Only the lines below starting at the one that contains "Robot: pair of" and ending at the one that contains "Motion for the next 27" are to be reproduced, exactly and with both ends kept.

> [Listed records]
################
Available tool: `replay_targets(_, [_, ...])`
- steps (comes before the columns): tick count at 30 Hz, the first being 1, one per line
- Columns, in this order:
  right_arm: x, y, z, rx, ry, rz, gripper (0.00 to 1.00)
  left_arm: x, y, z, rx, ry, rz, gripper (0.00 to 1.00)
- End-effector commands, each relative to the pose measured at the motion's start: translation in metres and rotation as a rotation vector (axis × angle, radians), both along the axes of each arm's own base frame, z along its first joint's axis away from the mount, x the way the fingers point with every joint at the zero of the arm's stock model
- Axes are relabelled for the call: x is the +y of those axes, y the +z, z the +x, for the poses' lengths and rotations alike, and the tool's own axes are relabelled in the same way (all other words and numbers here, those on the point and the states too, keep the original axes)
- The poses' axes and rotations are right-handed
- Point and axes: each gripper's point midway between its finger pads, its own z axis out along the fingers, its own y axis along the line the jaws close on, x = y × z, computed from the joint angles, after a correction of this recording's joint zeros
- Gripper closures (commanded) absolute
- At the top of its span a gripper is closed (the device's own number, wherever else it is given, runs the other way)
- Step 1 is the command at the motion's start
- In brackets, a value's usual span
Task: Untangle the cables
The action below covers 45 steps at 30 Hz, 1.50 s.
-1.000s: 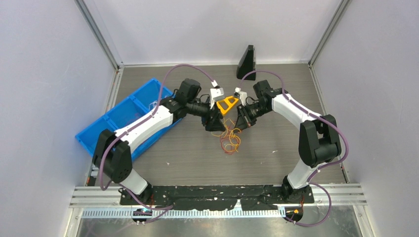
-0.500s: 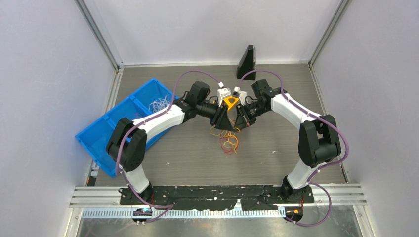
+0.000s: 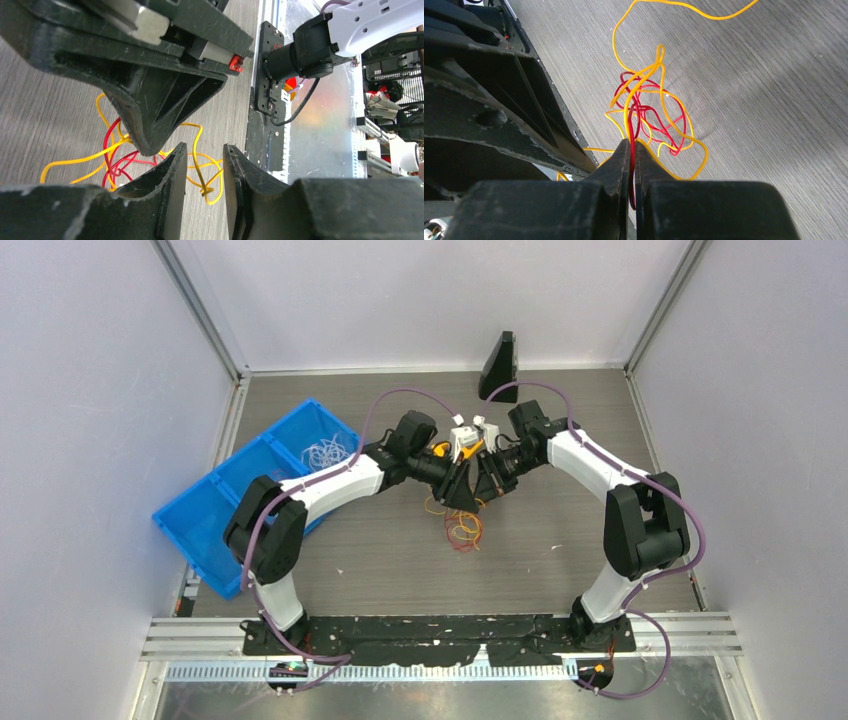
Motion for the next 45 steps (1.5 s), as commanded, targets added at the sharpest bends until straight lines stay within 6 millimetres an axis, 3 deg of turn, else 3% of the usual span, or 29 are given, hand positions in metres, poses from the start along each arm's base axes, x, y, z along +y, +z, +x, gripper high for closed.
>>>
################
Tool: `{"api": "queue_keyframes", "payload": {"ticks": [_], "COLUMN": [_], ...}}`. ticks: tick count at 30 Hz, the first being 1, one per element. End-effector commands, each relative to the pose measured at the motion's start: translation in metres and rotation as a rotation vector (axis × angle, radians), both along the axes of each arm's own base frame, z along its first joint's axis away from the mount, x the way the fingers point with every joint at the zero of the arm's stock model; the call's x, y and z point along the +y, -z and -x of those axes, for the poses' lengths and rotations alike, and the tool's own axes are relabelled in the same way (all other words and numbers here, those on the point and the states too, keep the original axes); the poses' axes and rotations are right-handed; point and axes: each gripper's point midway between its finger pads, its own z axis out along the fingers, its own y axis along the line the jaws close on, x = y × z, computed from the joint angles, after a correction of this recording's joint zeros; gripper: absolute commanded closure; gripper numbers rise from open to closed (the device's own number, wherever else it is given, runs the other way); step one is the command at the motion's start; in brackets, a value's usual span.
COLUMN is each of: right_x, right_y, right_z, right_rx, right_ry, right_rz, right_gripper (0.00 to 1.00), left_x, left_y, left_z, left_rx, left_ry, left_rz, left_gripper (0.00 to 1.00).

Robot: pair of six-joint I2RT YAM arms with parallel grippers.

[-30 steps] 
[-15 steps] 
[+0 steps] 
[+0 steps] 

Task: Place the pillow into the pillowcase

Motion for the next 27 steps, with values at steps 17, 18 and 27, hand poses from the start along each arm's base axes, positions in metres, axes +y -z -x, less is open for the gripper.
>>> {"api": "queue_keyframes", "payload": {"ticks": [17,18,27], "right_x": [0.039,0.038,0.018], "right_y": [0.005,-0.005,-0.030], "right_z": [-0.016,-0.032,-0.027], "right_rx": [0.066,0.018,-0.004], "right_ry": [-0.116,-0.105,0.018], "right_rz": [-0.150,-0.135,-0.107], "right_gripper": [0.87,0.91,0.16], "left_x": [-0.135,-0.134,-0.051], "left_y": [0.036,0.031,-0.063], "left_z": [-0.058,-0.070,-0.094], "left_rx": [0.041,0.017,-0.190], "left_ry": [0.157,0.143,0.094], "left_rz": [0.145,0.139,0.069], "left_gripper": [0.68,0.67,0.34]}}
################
> [Expected output]
Robot: pair of six-joint I2RT YAM arms with parallel grippers.

[-30 steps] 
[-15 steps] 
[+0 steps] 
[+0 steps] 

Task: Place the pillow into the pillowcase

Motion for the next 27 steps, with values at steps 17, 18 and 27, hand poses from the start along each arm's base axes, positions in metres, axes +y -z -x, less is open for the gripper.

Nothing more belongs to this exercise.